Mahajan Palak, Uddin Shahadat, Hajati Farshid, Moni Mohammad Ali
College of Engineering and Science, Victoria University, Sydney, NSW 2000, Australia.
School of Project Management, Faculty of Engineering, The University of Sydney, Forest Lodge, NSW 2037, Australia.
Healthcare (Basel). 2023 Jun 20;11(12):1808. doi: 10.3390/healthcare11121808.
Machine learning models are used to create and enhance various disease prediction frameworks. Ensemble learning is a machine learning technique that combines multiple classifiers to improve performance by making more accurate predictions than a single classifier.

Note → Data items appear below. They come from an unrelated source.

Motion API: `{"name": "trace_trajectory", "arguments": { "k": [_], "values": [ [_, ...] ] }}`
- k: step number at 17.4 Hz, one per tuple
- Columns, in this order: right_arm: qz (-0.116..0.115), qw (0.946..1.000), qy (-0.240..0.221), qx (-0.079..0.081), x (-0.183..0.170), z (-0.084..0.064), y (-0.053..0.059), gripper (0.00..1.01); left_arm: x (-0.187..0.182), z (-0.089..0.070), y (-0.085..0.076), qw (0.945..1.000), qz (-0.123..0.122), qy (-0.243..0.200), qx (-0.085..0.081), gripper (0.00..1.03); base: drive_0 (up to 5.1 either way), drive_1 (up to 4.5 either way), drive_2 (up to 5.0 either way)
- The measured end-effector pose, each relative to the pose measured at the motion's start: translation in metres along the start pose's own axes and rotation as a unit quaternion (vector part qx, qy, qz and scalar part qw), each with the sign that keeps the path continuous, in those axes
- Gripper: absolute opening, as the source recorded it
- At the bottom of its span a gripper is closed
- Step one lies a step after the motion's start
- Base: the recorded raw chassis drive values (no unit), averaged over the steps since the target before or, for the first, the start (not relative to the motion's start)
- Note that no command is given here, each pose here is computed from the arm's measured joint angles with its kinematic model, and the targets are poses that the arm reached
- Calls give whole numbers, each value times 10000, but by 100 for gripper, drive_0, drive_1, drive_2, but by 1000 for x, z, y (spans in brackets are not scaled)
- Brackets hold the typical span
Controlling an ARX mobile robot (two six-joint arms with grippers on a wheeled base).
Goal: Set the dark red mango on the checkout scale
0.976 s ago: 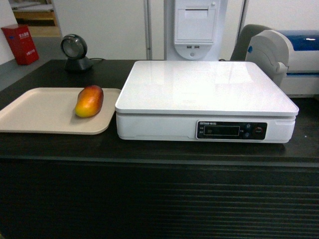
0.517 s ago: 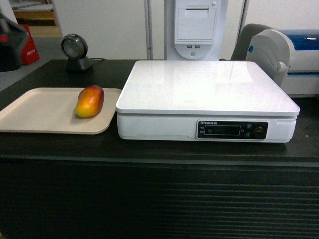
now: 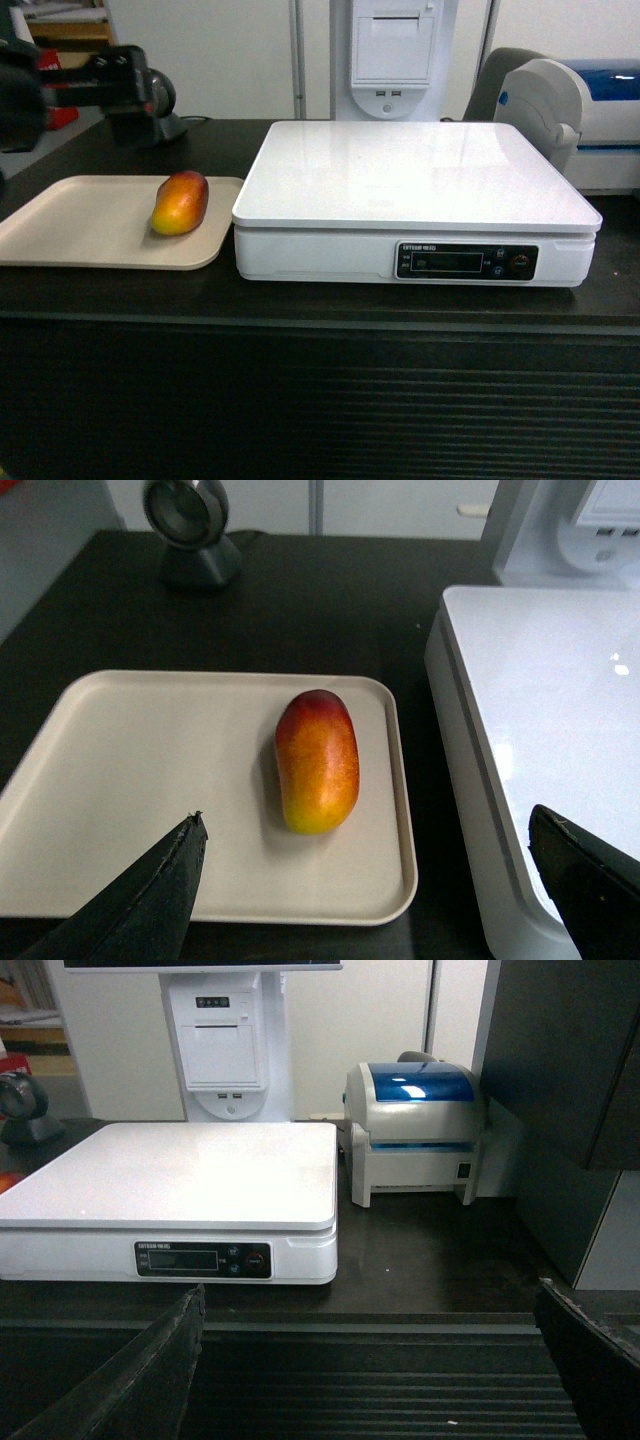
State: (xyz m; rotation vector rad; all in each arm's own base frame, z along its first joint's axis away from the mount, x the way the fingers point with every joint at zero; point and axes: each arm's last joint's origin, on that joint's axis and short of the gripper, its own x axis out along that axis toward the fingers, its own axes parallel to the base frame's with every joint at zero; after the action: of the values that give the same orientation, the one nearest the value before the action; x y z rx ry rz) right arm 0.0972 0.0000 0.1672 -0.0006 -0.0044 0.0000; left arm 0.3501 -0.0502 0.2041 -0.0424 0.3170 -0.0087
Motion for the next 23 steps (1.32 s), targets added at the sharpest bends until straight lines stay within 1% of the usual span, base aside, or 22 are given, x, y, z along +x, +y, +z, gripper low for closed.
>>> {"name": "trace_trajectory", "arguments": {
  "k": [2, 3, 4, 5, 6, 7, 9, 10, 11, 12, 13, 17, 23],
  "values": [
    [0, 10000, 0, 0, 0, 0, 0, 98, 58, -5, -5, 9985, -76, 519, 135, 98, 0, 0, 0],
    [0, 10000, 0, 0, 0, 0, 0, 98, 93, -8, -6, 9961, -142, 832, 256, 98, 0, 0, 0],
    [0, 10000, 0, 0, 0, 0, 0, 98, 105, -9, -5, 9951, -141, 940, 274, 98, 0, 0, 0],
    [0, 10000, -2, 0, 0, 0, 0, 98, 125, -9, 1, 9937, -130, 1077, 267, 98, 0, 0, 0],
    [0, 10000, 0, 0, 0, 0, 0, 98, 138, -8, 7, 9930, -62, 1137, 315, 98, 0, 0, 0],
    [0, 10000, 0, 0, 0, 0, 0, 98, 147, -4, 13, 9929, -24, 1151, 316, 98, 0, 0, 0],
    [0, 10000, 0, 0, 0, 0, 0, 98, 154, 3, 20, 9923, -5, 1209, 286, 98, 0, 0, 0],
    [0, 10000, 0, 0, 0, 0, 0, 98, 160, 8, 26, 9920, -43, 1234, 255, 98, 0, 0, 0],
    [0, 10000, 0, 0, 0, 0, 0, 98, 167, 12, 31, 9918, -137, 1264, 163, 98, 0, 0, 0],
    [0, 10000, 0, 0, 0, 0, 0, 98, 172, 11, 33, 9906, -163, 1350, 120, 98, 0, 0, 0],
    [0, 10000, -2, 0, 0, 0, 0, 98, 178, 8, 34, 9890, -145, 1467, 107, 98, 0, 0, 0],
    [0, 10000, 0, 0, 0, 0, 0, 98, 189, -4, 35, 9835, -244, 1791, 80, 98, 0, 0, 0],
    [0, 10000, -2, 0, 0, 0, 0, 98, 197, -7, 34, 9816, -271, 1888, 77, 98, 0, 0, 0]
  ]
}}
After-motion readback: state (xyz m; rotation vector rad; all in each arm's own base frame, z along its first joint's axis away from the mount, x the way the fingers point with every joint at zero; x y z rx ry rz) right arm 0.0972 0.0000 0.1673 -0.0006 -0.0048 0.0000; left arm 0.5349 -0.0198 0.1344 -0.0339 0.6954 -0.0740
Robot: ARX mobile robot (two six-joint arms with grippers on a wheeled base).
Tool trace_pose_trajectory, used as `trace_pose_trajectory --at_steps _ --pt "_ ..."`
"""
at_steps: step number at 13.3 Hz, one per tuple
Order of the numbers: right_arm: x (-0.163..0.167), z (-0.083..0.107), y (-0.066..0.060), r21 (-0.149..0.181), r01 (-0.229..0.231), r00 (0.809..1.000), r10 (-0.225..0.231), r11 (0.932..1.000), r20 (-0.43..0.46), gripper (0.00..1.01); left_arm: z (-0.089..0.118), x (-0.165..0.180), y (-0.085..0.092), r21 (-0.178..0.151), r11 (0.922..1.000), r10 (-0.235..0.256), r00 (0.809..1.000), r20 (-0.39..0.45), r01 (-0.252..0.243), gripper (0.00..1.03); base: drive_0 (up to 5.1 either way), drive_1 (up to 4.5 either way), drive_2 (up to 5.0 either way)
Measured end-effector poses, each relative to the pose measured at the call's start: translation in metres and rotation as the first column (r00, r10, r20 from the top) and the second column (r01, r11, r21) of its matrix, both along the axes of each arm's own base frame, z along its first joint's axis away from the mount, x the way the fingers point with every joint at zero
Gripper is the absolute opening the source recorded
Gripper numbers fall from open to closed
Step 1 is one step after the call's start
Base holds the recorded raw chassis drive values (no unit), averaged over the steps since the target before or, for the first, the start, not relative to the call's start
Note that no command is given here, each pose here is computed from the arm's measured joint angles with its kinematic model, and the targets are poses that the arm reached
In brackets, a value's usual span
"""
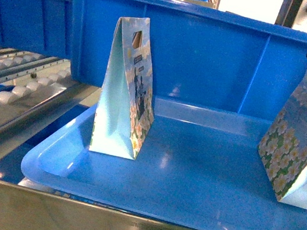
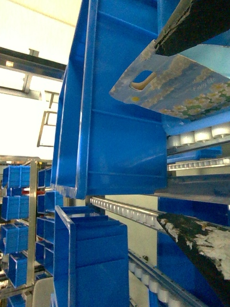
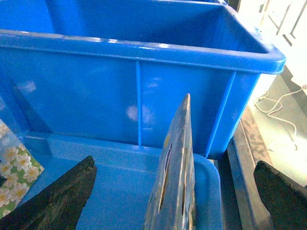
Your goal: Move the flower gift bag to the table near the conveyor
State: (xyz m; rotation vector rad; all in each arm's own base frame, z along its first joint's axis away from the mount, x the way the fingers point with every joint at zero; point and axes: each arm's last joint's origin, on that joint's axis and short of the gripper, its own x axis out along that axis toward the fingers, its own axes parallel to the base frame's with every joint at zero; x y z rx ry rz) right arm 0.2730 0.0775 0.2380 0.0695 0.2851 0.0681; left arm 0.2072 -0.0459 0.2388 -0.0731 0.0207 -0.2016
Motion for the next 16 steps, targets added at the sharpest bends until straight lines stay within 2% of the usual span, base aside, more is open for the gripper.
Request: trace_pose_trajectory --at_steps 3,7,9,11,16 --pt "0.008 -0.013 0.003 -0.015 0.003 0.999 -0.003 0.9999 -0.038 0.98 0.0 0.0 0.0 0.0 1.0 0.0 1.0 0.0 0.0 0.98 0.0 0.0 0.0" --pt "0.02 -0.034 0.004 -0.085 0.019 0.997 -0.025 0.9962 -0.067 0.98 0.0 0.0 0.0 0.0 1.0 0.0 1.0 0.0 0.0 0.98 0.0 0.0 0.0" --pt "0.023 -0.036 0.001 -0.089 0.032 0.998 -0.037 0.9956 -0.06 0.96 0.0 0.0 0.0 0.0 1.0 0.0 1.0 0.0 0.0 0.98 0.0 0.0 0.0" --pt "0.024 -0.034 0.001 -0.09 0.039 0.998 -0.043 0.9952 -0.035 0.74 0.0 0.0 0.0 0.0 1.0 0.0 1.0 0.0 0.0 0.98 0.0 0.0 0.0" --pt "0.02 -0.034 0.004 -0.086 0.026 0.999 -0.028 0.996 -0.025 0.16 0.0 0.0 0.0 0.0 1.0 0.0 1.0 0.0 0.0 0.98 0.0 0.0 0.0"
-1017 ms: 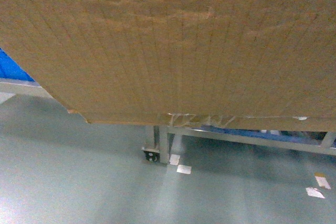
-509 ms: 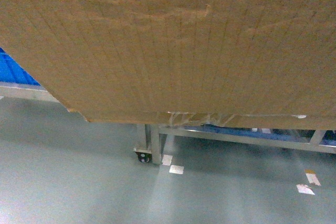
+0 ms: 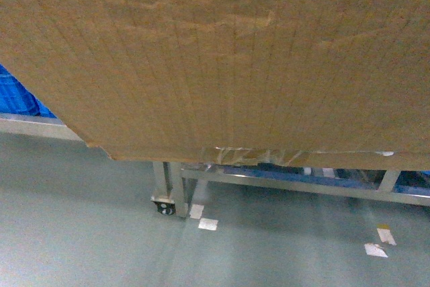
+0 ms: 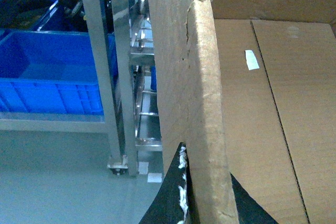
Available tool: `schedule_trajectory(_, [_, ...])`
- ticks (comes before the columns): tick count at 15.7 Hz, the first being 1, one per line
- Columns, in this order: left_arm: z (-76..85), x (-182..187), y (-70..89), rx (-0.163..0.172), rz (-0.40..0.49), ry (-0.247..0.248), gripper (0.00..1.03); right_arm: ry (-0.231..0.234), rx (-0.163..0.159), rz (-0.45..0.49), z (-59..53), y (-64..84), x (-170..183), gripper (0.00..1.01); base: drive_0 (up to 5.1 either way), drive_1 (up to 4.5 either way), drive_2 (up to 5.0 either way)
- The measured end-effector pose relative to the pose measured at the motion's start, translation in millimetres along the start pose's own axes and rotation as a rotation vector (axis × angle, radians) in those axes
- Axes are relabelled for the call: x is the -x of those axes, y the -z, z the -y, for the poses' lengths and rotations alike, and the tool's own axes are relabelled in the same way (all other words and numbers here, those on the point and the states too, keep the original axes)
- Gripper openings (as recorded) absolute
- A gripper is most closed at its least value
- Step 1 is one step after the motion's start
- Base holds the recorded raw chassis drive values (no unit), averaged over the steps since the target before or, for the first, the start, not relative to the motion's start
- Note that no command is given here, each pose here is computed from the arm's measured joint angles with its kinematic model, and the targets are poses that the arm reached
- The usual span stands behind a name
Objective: Sort boxes to right shelf from conveyor
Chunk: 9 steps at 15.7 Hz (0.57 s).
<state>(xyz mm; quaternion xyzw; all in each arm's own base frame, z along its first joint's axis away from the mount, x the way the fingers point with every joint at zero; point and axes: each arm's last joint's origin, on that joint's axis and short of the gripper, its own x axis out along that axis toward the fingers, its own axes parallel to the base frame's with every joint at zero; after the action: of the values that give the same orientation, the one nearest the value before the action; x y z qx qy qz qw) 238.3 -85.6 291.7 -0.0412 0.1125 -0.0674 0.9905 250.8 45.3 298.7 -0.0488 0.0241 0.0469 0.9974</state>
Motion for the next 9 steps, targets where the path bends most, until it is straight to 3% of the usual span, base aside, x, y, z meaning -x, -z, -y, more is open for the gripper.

Although numerous studies have employed ensemble approaches for disease prediction, there is a lack of thorough assessment of commonly used ensemble approaches against highly researched diseases. Consequently, this study aims to identify significant trends in the performance accuracies of ensemble techniques (i.e., bagging, boosting, stacking, and voting) against five hugely researched diseases (i.e., diabetes, skin disease, kidney disease, liver disease, and heart conditions). Using a well-defined search strategy, we first identified 45 articles from the current literature that applied two or more of the four ensemble approaches to any of these five diseases and were published in 2016-2023. Although stacking has been used the fewest number of times (23) compared with bagging (41) and boosting (37), it showed the most accurate performance the most times (19 out of 23). The voting approach is the second-best ensemble approach, as revealed in this review. Stacking always revealed the most accurate performance in the reviewed articles for skin disease and diabetes. Bagging demonstrated the best performance for kidney disease (five out of six times) and boosting for liver and diabetes (four out of six times). The results show that stacking has demonstrated greater accuracy in disease prediction than the other three candidate algorithms. Our study also demonstrates variability in the perceived performance of different ensemble approaches against frequently used disease datasets. The findings of this work will assist researchers in better understanding current trends and hotspots in disease prediction models that employ ensemble learning, as well as in determining a more suitable ensemble model for predictive disease analytics. This article also discusses variability in the perceived performance of different ensemble approaches against frequently used disease datasets.
机器学习模型用于创建和增强各种疾病预测框架。集成学习是一种机器学习技术,它通过组合多个分类器来提高性能,从而做出比单个分类器更准确的预测。尽管众多研究已采用集成方法进行疾病预测,但对于针对深入研究的疾病的常用集成方法缺乏全面评估。因此,本研究旨在确定针对五种深入研究的疾病(即糖尿病、皮肤病、肾病、肝病和心脏病)的集成技术(即装袋法、提升法、堆叠法和投票法)在性能准确性方面的显著趋势。通过使用明确的搜索策略,我们首先从当前文献中识别出45篇文章,这些文章在2016年至2023年期间将四种集成方法中的两种或更多种应用于这五种疾病中的任何一种。与装袋法(41次)和提升法(37次)相比,堆叠法使用次数最少(23次),但其在大多数情况下(23次中的19次)表现出最准确的性能。本综述表明,投票法是第二好的集成方法。在综述文章中,堆叠法在皮肤病和糖尿病方面始终表现出最准确的性能。装袋法在肾病方面表现最佳(六次中有五次),提升法在肝病和糖尿病方面表现最佳(六次中有四次)。结果表明,堆叠法在疾病预测中比其他三种候选算法具有更高的准确性。我们的研究还表明,针对常用疾病数据集,不同集成方法的感知性能存在差异。这项工作的结果将帮助研究人员更好地理解采用集成学习的疾病预测模型的当前趋势和热点,以及确定更适合预测性疾病分析的集成模型。本文还讨论了针对常用疾病数据集,不同集成方法的感知性能差异。